* **WHAT YOU WILL DO**
In the material below, find the line that contains "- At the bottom" and the line that contains "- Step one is", then write out exactly those two lines and everything between them.

─── AVAILABLE RECORDS ───

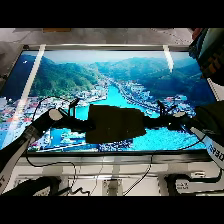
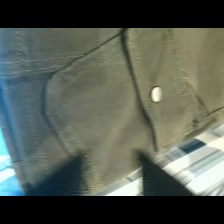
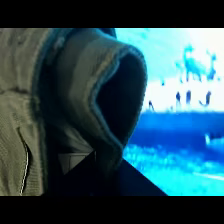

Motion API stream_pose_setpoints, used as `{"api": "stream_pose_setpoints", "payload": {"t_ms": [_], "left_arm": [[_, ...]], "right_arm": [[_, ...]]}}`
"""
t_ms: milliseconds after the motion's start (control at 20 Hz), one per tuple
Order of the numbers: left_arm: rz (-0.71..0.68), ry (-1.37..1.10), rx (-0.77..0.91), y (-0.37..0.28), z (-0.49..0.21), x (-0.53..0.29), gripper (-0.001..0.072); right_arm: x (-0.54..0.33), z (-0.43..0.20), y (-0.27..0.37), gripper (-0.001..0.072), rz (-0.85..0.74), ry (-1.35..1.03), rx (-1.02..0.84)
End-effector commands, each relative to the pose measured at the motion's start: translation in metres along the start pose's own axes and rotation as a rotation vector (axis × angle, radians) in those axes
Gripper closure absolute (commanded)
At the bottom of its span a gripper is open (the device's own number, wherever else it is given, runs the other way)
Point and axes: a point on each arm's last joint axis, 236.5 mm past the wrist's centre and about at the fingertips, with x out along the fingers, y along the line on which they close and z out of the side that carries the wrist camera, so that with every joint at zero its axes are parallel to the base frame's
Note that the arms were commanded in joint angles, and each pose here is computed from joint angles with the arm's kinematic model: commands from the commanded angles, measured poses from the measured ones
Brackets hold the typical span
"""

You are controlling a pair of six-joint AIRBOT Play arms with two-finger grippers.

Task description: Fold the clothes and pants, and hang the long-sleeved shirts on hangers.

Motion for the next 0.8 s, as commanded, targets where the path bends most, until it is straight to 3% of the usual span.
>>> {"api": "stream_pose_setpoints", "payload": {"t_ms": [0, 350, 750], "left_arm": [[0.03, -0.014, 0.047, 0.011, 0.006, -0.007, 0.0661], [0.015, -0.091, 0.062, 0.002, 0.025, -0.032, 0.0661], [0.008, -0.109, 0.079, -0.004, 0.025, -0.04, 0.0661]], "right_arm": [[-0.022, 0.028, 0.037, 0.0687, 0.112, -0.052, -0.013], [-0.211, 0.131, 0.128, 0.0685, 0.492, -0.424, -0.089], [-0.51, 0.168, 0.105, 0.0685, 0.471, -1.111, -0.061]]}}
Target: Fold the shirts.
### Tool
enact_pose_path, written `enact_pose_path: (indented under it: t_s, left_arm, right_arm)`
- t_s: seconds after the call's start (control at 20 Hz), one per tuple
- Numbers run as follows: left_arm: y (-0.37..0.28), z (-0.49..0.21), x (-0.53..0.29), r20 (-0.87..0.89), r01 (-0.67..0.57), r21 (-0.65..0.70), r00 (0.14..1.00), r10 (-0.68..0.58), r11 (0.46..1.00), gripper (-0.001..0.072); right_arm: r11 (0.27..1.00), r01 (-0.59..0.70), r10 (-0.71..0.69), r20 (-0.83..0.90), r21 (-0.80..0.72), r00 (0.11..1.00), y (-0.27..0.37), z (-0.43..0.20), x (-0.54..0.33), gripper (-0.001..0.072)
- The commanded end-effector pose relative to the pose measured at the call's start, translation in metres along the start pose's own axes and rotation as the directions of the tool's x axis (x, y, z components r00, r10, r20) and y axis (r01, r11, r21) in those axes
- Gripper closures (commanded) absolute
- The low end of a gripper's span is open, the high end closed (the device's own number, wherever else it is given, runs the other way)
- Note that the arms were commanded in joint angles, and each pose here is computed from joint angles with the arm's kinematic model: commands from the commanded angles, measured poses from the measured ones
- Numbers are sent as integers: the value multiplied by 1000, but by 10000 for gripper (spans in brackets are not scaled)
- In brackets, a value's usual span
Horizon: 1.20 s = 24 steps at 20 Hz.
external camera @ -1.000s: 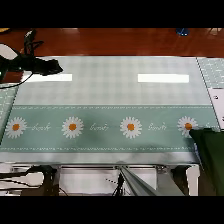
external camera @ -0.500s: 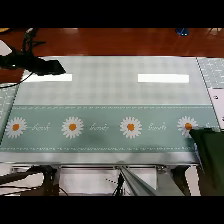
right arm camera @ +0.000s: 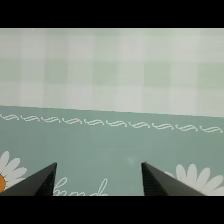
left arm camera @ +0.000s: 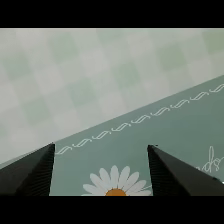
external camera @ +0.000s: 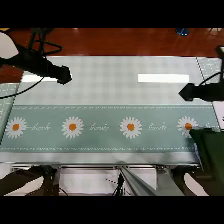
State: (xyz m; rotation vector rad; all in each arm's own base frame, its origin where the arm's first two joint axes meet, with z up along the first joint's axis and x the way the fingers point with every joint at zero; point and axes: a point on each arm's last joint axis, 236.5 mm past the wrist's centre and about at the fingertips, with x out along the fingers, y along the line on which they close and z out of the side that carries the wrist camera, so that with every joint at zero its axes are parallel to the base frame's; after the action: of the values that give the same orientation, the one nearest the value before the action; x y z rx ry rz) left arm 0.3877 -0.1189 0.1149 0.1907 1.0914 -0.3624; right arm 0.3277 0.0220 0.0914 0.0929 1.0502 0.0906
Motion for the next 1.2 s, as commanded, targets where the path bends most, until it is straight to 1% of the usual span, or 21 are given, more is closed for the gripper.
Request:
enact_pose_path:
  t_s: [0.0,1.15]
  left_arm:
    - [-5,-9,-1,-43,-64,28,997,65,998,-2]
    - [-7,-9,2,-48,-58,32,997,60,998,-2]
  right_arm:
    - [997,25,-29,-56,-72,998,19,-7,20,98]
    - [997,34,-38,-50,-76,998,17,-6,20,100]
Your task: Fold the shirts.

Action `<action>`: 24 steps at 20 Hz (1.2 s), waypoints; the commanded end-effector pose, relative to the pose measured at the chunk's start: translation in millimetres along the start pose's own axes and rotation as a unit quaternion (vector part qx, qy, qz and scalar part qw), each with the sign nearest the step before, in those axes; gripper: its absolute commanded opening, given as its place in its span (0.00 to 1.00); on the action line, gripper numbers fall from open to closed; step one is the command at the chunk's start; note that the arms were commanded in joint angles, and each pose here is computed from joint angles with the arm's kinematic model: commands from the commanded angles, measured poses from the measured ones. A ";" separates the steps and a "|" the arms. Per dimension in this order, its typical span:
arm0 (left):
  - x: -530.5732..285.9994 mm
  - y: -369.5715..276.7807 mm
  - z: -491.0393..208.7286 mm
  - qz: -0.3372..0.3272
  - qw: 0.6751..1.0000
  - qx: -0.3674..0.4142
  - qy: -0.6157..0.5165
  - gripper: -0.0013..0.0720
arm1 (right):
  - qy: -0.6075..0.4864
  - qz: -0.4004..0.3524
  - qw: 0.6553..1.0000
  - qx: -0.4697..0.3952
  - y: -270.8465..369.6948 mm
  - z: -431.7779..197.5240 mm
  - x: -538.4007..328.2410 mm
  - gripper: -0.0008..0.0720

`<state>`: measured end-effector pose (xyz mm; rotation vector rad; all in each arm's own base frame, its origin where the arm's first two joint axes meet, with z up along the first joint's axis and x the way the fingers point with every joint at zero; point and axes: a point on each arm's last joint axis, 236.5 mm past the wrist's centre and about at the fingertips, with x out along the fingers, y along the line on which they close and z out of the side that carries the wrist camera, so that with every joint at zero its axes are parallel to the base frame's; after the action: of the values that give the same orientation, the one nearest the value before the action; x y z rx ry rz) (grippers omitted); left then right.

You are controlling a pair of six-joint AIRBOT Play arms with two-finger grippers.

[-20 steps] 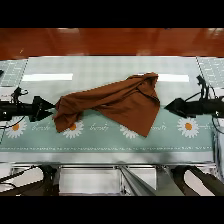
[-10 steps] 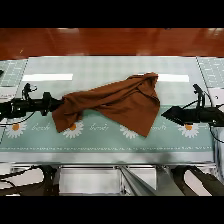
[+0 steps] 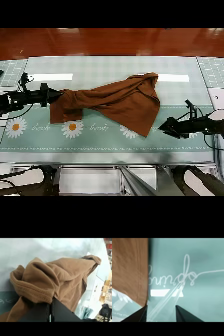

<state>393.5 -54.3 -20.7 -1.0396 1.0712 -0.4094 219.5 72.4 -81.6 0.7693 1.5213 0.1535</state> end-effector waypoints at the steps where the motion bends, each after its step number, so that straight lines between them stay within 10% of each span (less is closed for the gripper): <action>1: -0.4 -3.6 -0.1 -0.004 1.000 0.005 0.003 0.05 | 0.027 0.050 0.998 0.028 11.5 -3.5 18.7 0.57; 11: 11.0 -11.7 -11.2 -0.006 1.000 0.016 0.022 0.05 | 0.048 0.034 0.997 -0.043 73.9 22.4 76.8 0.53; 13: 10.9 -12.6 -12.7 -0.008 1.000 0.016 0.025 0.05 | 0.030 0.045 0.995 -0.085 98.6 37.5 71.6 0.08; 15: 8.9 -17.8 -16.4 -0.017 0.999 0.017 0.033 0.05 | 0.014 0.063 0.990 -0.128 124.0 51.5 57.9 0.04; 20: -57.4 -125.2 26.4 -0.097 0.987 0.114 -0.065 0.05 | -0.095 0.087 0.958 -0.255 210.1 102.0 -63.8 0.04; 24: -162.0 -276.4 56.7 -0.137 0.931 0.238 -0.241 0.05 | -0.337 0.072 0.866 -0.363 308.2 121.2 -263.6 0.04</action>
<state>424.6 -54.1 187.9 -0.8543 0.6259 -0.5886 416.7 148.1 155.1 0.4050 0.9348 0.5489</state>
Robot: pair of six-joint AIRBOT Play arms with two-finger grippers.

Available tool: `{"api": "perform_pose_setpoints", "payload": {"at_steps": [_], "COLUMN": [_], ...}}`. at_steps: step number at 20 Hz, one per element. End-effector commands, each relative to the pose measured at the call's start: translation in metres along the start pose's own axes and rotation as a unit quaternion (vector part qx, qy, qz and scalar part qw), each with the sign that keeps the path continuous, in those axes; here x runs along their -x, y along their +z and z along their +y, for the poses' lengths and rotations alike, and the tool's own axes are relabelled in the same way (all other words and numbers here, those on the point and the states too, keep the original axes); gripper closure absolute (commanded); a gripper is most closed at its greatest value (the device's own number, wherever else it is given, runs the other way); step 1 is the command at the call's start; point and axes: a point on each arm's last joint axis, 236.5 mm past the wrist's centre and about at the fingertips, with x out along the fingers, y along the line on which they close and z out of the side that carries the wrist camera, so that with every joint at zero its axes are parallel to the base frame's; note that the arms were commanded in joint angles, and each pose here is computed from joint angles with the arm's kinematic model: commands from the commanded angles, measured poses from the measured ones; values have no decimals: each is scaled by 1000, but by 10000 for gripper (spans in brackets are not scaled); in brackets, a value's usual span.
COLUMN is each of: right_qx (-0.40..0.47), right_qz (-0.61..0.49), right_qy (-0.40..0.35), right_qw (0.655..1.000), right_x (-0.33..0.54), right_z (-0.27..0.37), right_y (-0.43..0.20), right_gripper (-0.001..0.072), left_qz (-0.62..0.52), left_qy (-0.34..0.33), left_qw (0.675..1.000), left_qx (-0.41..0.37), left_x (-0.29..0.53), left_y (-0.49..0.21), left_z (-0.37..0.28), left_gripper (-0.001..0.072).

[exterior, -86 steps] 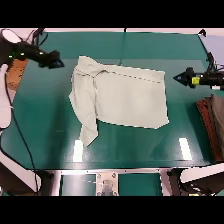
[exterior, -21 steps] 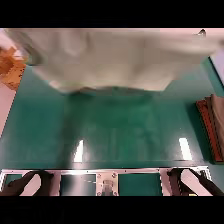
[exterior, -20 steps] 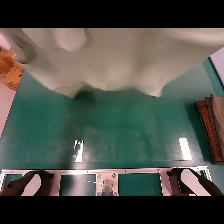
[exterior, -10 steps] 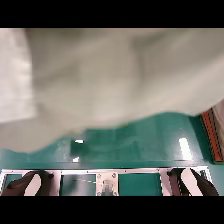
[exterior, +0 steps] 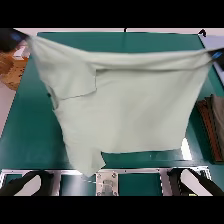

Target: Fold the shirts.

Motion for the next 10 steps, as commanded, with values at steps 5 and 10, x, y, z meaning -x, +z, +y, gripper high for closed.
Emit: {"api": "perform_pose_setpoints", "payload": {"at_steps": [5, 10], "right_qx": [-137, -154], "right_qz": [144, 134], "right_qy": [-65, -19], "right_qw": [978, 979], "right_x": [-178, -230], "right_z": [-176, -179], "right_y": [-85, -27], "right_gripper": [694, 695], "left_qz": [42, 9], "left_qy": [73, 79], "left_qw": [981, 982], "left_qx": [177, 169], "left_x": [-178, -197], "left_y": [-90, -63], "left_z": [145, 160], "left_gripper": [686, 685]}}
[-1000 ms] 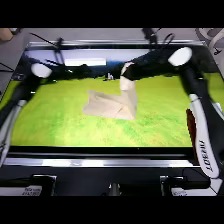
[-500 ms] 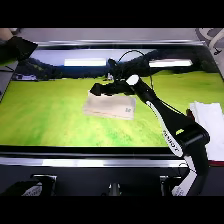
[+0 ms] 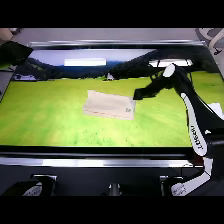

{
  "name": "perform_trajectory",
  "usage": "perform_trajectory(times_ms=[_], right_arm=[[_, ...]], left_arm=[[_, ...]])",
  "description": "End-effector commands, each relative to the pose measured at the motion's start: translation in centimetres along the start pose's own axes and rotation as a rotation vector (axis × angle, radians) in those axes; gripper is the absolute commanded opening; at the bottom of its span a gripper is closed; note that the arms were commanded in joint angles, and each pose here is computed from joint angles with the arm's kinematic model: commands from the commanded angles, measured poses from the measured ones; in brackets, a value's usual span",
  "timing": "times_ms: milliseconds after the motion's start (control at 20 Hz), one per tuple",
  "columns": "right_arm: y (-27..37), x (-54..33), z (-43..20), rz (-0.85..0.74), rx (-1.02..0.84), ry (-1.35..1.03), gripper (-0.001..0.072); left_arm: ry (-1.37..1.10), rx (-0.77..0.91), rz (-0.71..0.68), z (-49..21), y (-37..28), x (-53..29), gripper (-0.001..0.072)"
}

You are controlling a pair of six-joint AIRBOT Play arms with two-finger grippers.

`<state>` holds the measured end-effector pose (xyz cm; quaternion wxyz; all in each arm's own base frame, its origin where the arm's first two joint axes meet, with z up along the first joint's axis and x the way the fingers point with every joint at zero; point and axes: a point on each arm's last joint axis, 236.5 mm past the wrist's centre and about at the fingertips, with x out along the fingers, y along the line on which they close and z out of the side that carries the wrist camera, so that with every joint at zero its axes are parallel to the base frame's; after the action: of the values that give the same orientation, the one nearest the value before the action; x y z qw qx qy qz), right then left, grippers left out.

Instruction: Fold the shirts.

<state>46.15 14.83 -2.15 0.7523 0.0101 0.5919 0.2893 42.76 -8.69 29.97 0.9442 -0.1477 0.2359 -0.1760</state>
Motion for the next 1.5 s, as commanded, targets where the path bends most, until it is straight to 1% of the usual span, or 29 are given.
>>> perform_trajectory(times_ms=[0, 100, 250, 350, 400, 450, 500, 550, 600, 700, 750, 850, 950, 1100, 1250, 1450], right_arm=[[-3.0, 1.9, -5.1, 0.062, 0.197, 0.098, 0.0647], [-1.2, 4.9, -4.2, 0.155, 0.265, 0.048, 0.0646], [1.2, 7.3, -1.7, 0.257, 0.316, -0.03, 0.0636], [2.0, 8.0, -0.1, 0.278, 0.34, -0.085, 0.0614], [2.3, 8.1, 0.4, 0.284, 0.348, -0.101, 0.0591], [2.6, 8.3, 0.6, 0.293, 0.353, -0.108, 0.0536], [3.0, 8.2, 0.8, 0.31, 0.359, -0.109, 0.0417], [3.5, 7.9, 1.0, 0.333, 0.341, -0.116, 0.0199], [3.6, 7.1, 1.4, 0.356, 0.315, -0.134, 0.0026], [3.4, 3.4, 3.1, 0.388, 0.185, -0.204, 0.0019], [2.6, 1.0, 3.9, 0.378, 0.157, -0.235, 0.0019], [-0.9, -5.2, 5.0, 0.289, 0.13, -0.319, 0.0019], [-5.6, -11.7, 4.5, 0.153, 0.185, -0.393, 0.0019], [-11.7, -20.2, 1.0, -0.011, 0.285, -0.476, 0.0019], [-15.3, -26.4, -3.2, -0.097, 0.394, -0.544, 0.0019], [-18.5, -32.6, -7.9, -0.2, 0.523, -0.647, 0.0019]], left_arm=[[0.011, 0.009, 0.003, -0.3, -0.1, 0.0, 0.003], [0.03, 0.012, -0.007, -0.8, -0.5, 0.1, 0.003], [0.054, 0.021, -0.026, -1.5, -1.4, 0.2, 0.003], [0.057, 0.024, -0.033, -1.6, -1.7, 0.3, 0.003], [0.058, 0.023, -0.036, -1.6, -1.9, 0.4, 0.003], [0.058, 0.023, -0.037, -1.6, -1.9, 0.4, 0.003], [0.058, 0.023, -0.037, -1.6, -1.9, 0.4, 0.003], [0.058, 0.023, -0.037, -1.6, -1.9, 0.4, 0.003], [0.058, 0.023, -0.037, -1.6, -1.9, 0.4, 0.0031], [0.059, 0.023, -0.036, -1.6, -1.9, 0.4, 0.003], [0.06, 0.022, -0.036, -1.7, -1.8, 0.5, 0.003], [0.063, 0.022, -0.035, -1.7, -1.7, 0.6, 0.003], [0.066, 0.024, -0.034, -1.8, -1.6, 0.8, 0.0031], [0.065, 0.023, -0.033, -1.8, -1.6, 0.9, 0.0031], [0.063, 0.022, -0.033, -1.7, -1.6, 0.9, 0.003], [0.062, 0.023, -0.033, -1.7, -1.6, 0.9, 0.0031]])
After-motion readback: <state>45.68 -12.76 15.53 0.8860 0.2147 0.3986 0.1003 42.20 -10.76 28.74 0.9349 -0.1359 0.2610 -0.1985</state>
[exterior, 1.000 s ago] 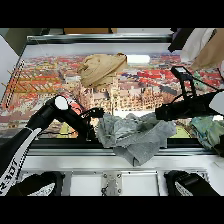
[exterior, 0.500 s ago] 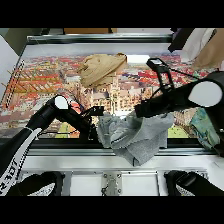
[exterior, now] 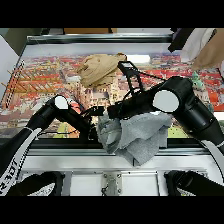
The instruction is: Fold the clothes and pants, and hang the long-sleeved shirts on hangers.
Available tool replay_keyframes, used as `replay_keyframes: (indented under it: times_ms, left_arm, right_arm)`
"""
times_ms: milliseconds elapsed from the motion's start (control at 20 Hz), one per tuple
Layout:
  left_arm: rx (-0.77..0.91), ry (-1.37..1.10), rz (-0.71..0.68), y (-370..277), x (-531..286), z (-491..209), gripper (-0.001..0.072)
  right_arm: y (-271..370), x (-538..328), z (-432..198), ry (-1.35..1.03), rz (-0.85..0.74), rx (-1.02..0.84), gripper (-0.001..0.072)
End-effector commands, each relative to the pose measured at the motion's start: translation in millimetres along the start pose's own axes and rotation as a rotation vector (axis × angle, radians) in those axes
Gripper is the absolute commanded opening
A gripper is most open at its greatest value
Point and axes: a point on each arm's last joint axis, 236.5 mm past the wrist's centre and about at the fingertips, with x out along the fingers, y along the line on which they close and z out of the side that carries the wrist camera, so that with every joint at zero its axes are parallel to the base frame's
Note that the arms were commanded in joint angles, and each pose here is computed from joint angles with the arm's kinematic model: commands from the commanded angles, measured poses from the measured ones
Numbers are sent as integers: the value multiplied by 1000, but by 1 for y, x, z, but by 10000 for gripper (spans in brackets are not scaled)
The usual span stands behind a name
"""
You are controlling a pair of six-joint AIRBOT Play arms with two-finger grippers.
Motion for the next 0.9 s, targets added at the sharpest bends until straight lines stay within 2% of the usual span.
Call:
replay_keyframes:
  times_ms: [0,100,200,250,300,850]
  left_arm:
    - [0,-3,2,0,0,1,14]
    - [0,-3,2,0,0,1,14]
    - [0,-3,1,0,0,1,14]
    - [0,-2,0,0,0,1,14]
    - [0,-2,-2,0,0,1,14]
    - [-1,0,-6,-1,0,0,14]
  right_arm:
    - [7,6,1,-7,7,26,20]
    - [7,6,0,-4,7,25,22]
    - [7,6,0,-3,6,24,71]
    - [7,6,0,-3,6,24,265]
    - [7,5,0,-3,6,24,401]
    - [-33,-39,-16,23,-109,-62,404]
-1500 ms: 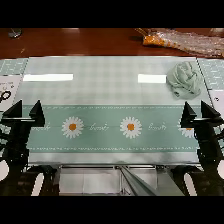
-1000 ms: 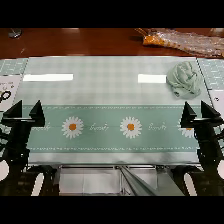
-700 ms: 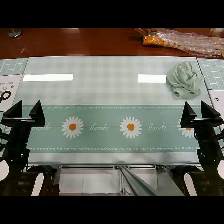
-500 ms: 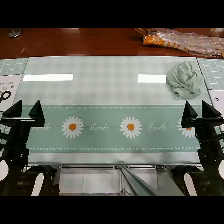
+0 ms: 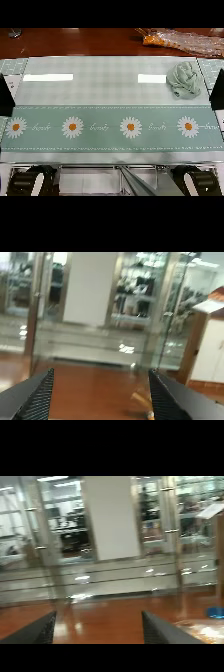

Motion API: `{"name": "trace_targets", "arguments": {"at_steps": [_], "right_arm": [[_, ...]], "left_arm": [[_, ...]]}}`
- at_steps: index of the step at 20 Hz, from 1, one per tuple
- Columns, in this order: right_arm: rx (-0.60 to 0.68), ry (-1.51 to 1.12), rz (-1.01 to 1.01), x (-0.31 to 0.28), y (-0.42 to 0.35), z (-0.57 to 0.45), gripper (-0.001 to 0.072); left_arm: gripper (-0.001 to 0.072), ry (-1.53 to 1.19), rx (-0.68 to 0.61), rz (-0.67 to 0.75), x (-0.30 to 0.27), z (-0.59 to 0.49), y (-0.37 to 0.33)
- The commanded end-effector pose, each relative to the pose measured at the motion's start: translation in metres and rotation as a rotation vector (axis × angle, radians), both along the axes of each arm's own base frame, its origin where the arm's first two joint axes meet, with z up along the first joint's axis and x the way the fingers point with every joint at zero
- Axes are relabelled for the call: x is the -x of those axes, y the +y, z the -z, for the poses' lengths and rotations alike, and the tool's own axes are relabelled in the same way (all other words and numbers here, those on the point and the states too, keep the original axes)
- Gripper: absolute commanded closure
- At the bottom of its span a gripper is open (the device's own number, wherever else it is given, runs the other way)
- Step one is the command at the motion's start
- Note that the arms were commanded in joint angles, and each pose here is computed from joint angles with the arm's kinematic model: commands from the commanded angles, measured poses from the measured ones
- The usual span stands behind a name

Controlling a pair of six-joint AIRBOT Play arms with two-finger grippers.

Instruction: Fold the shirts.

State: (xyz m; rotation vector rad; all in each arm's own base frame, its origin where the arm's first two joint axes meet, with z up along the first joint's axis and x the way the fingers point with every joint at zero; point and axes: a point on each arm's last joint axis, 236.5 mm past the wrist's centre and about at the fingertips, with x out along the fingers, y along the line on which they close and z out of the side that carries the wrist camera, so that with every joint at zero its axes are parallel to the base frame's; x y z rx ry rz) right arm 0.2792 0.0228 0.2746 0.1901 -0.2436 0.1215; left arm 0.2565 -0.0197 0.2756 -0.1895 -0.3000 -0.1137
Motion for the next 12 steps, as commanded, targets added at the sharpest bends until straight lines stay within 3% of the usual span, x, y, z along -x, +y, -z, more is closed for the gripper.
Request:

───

* **SOLUTION TO THIS PROBLEM**
- At the bottom of its span a gripper is open (the device's own number, wherever else it is given, runs the other way)
- Step one is the command at the motion's start

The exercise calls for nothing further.